▸ **Task goal**: Produce an exact transcription of the data, with the images left out.

=-=-=

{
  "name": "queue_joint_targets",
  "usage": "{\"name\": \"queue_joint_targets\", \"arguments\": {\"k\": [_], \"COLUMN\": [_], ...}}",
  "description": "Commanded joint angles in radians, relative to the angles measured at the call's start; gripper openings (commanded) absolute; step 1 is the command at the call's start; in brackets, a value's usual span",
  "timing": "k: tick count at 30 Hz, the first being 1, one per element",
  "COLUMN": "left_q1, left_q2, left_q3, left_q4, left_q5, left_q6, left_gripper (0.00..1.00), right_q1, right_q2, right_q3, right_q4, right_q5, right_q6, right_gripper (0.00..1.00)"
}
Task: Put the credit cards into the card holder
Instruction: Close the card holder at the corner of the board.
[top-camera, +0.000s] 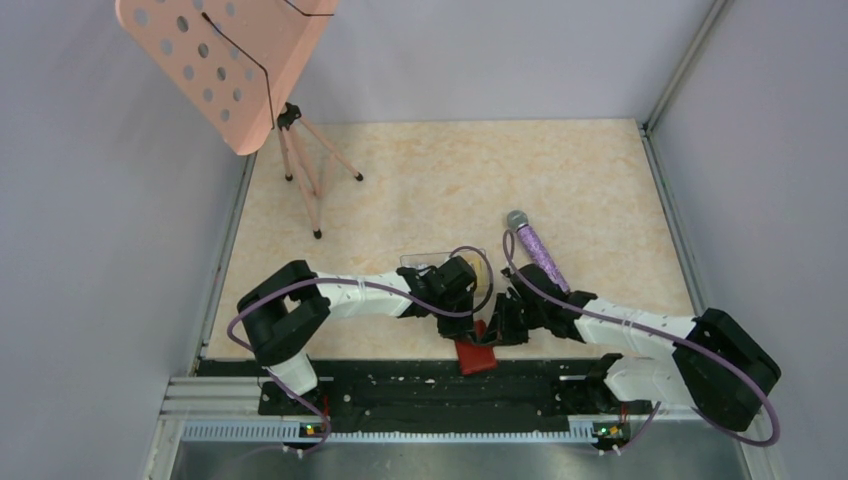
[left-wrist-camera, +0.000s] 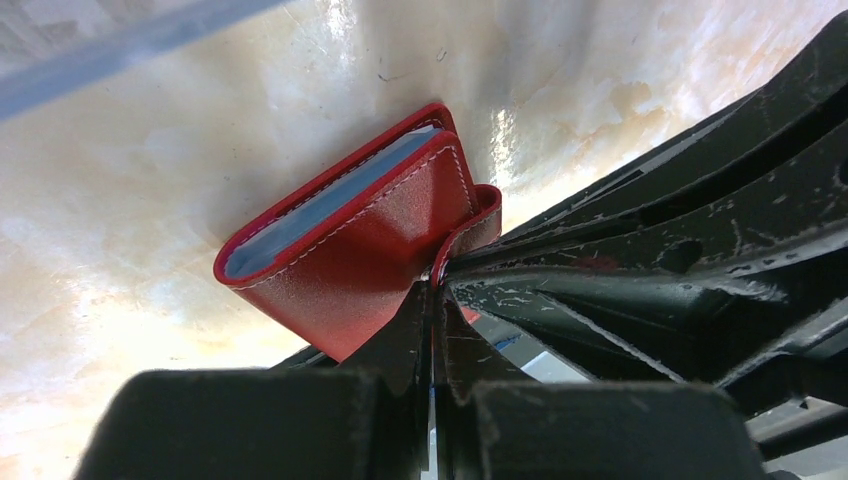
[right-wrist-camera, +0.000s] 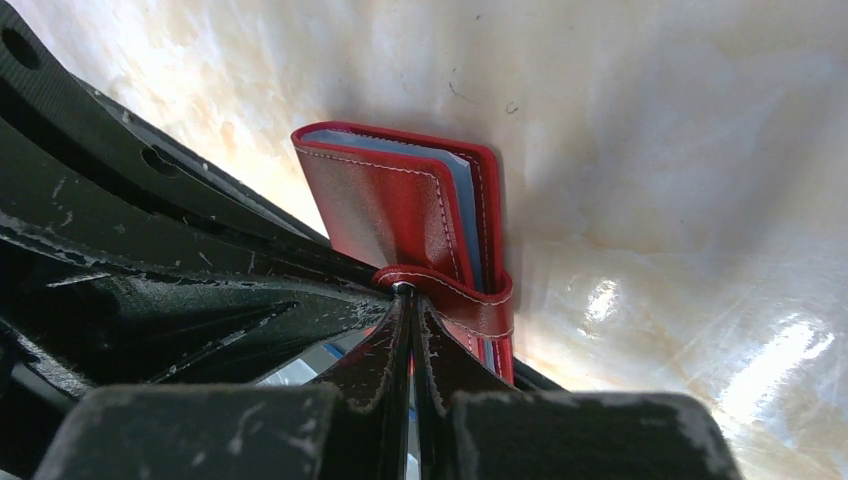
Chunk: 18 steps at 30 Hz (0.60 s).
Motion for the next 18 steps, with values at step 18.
{"name": "queue_joint_targets", "arguments": {"k": [18], "left_q1": [-0.024], "left_q2": [-0.071], "left_q3": [-0.033], "left_q4": [0.04], "left_q5": [0.007], "left_q6": [-0.063], "left_gripper": [0.0], "right_q1": [0.044], "right_q2": [-0.098], "right_q3": [0.048], "right_q4": [-0.061], "right_q5": [0.118], "right_q6": [0.017], "right_gripper": [0.0]}}
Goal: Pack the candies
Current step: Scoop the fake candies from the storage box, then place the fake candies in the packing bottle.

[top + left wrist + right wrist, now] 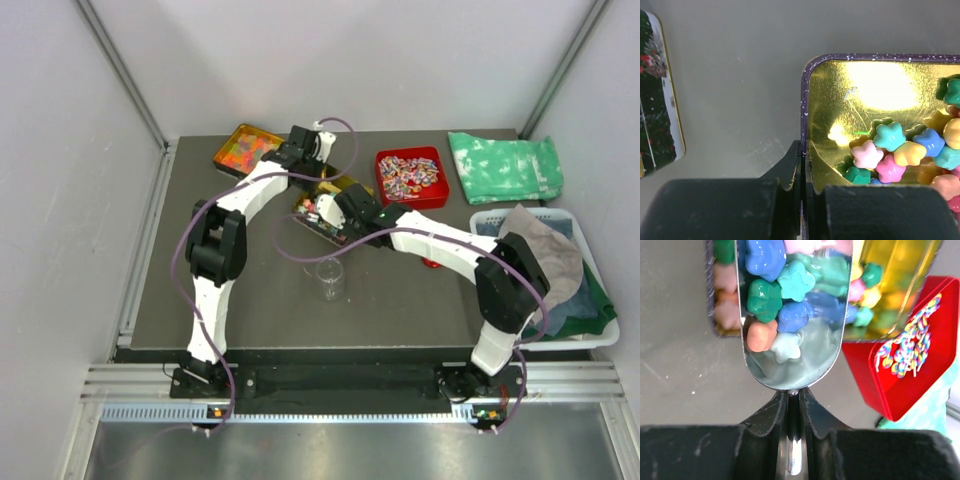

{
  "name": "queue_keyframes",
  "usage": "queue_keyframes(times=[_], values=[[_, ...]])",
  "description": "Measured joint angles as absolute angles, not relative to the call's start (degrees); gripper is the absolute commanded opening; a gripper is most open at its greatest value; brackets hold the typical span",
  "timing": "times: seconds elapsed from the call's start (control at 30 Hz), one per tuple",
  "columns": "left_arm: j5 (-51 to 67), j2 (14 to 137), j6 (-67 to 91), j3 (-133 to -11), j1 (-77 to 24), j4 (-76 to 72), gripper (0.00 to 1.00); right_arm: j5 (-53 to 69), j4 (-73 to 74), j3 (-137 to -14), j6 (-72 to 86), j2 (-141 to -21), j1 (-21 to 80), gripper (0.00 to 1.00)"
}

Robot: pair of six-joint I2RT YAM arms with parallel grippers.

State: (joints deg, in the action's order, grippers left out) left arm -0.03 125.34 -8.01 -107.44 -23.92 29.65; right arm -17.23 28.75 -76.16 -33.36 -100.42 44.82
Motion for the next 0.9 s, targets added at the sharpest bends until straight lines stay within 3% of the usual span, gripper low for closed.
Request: queue_keyframes(times=[0.33, 0.8, 0.83, 0.9], values=[[1.9, 128.1, -7.4, -109.5, -22.2, 29.8, 0.0, -14.7, 27.0, -70.0, -31.4, -92.1, 43.3, 0.0], [5.9, 131.8, -7.2, -109.8, -20.2, 30.5, 0.0, 0.6, 30.6, -65.1, -31.4, -76.4, 41.8, 0.0], [6.4, 131.8, -7.2, -109.8, -20.2, 30.3, 0.02, 1.8, 31.2, -65.1, -31.4, -75.8, 41.8, 0.0], [6.9, 131.8, -7.2, -109.8, -20.2, 30.3, 0.14, 3.6, 32.5, -65.2, -31.8, -75.2, 41.8, 0.0]])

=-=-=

▸ **Written reply**:
{
  "name": "queue_joint_targets",
  "usage": "{\"name\": \"queue_joint_targets\", \"arguments\": {\"k\": [_], \"COLUMN\": [_], ...}}",
  "description": "Commanded joint angles in radians, relative to the angles measured at the call's start; gripper openings (commanded) absolute; step 1 is the command at the call's start; in brackets, a value's usual span",
  "timing": "k: tick count at 30 Hz, the first being 1, one per element",
  "COLUMN": "left_q1, left_q2, left_q3, left_q4, left_q5, left_q6, left_gripper (0.00..1.00), right_q1, right_q2, right_q3, right_q4, right_q5, right_q6, right_gripper (0.00..1.00)"
}
Task: Put the credit cards into the card holder
Instruction: Close the card holder at the corner of the board.
[top-camera, +0.000s] 
[left-wrist-camera, +0.000s] 
[right-wrist-camera, +0.000s] 
Chunk: 18 steps at 30 Hz (0.60 s).
Motion for the next 18 steps, with values at step 18.
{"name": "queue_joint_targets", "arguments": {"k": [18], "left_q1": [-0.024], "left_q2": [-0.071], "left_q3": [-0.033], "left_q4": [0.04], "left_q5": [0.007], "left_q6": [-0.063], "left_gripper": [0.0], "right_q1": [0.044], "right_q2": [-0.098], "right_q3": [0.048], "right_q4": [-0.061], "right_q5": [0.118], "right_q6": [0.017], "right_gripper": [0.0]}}
Goal: Pack the candies
Current step: Scoop the fake candies from the storage box, then place the fake candies in the packing bottle.

[top + left wrist + right wrist, now] 

{
  "name": "queue_keyframes",
  "usage": "queue_keyframes(times=[_], values=[[_, ...]])",
  "description": "Measured joint angles as absolute angles, not relative to the call's start (degrees); gripper is the absolute commanded opening; a gripper is most open at its greatest value; brackets hold the typical span",
  "timing": "times: seconds elapsed from the call's start (control at 30 Hz), one per tuple",
  "columns": "left_arm: j5 (-51 to 67), j2 (14 to 137), j6 (-67 to 91), j3 (-133 to -11), j1 (-77 to 24), j4 (-76 to 72), gripper (0.00 to 1.00); right_arm: j5 (-53 to 69), j4 (-73 to 74), j3 (-137 to -14), j6 (-72 to 86), j2 (-141 to -21), j1 (-21 to 80), gripper (0.00 to 1.00)"
}

Robot: pair of six-joint I2RT YAM arms with parallel grippers.

State: (joints deg, in the action's order, grippers left out) left arm -0.03 125.34 -8.01 -107.44 -23.92 29.65; right arm -17.23 28.75 -76.16 -33.36 -100.42 44.82
Motion for the next 0.9 s, targets added at the sharpest bends until straight lines stay within 3% of the usual span, gripper low for closed.
Request: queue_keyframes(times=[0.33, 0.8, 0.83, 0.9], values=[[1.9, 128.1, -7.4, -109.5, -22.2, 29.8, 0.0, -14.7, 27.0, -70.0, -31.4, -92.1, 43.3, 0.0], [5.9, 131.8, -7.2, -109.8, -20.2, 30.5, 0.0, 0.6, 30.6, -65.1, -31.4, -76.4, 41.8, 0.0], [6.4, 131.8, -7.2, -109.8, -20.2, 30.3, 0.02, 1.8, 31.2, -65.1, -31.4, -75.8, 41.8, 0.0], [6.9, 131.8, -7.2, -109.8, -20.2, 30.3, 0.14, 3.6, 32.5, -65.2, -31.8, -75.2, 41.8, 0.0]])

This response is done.